### Assignment
Please count the lines of the listing below in which "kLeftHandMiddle" occurs, and reply with the number only.
BEGIN Supplied material
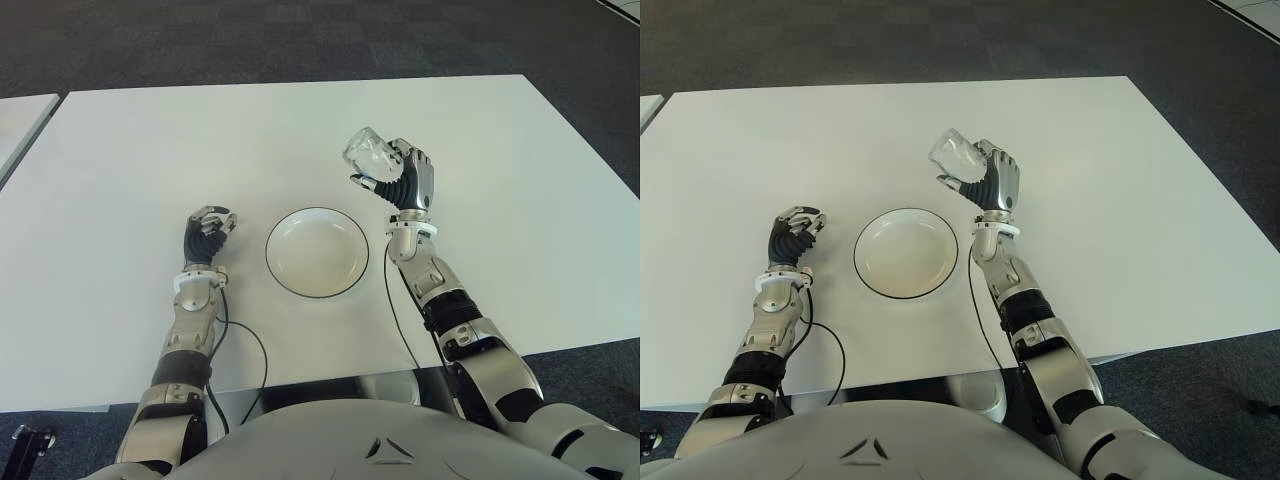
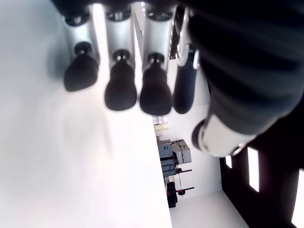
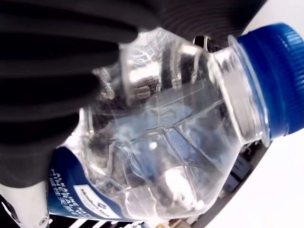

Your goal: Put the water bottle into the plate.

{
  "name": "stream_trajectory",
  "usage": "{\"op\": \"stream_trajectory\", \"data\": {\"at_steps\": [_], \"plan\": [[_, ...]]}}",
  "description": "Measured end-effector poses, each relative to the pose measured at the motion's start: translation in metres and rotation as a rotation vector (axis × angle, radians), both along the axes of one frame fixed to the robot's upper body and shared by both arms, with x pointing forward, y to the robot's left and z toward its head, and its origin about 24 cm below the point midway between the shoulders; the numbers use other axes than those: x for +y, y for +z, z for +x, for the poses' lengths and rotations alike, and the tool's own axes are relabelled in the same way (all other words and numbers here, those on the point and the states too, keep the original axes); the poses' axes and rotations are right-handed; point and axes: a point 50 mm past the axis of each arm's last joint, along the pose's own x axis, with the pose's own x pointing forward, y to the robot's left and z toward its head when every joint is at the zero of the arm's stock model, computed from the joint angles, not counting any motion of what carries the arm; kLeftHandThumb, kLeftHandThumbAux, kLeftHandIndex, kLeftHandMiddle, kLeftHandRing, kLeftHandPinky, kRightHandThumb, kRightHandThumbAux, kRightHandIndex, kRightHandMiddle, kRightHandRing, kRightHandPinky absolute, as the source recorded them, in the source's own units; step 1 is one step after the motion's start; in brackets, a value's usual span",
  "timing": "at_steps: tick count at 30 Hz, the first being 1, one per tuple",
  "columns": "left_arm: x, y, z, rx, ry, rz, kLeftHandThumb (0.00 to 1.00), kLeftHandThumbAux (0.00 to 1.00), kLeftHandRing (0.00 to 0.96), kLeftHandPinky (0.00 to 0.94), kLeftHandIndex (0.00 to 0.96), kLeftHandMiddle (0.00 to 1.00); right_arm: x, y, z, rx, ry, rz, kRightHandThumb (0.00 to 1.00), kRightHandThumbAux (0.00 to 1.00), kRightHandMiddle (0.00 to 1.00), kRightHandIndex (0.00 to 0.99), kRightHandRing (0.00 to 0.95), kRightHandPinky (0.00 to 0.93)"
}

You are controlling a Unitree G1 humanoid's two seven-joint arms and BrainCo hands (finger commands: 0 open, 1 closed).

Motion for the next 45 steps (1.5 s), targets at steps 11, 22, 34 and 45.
{"op": "stream_trajectory", "data": {"at_steps": [11,22,34,45], "plan": [[0.000,-0.001,-0.001,-0.004,0.001,-0.002,0.707,0.716,0.760,0.766,0.439,0.769,0.007,0.008,-0.009,-0.084,0.084,-0.010,0.710,0.722,0.938,0.437,0.919,0.917],[0.000,-0.001,-0.001,-0.004,0.000,-0.002,0.706,0.716,0.762,0.770,0.439,0.774,0.021,0.016,-0.019,-0.188,0.276,-0.087,0.711,0.721,0.947,0.437,0.922,0.922],[-0.001,-0.001,-0.001,-0.004,-0.002,0.000,0.707,0.717,0.768,0.778,0.439,0.783,0.039,0.005,-0.031,-0.171,0.537,-0.201,0.710,0.722,0.924,0.438,0.907,0.893],[-0.001,-0.001,-0.001,-0.003,-0.005,0.005,0.707,0.717,0.767,0.773,0.439,0.783,0.056,-0.009,-0.037,-0.018,0.780,-0.386,0.707,0.722,0.922,0.438,0.905,0.891]]}}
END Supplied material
### Answer below
2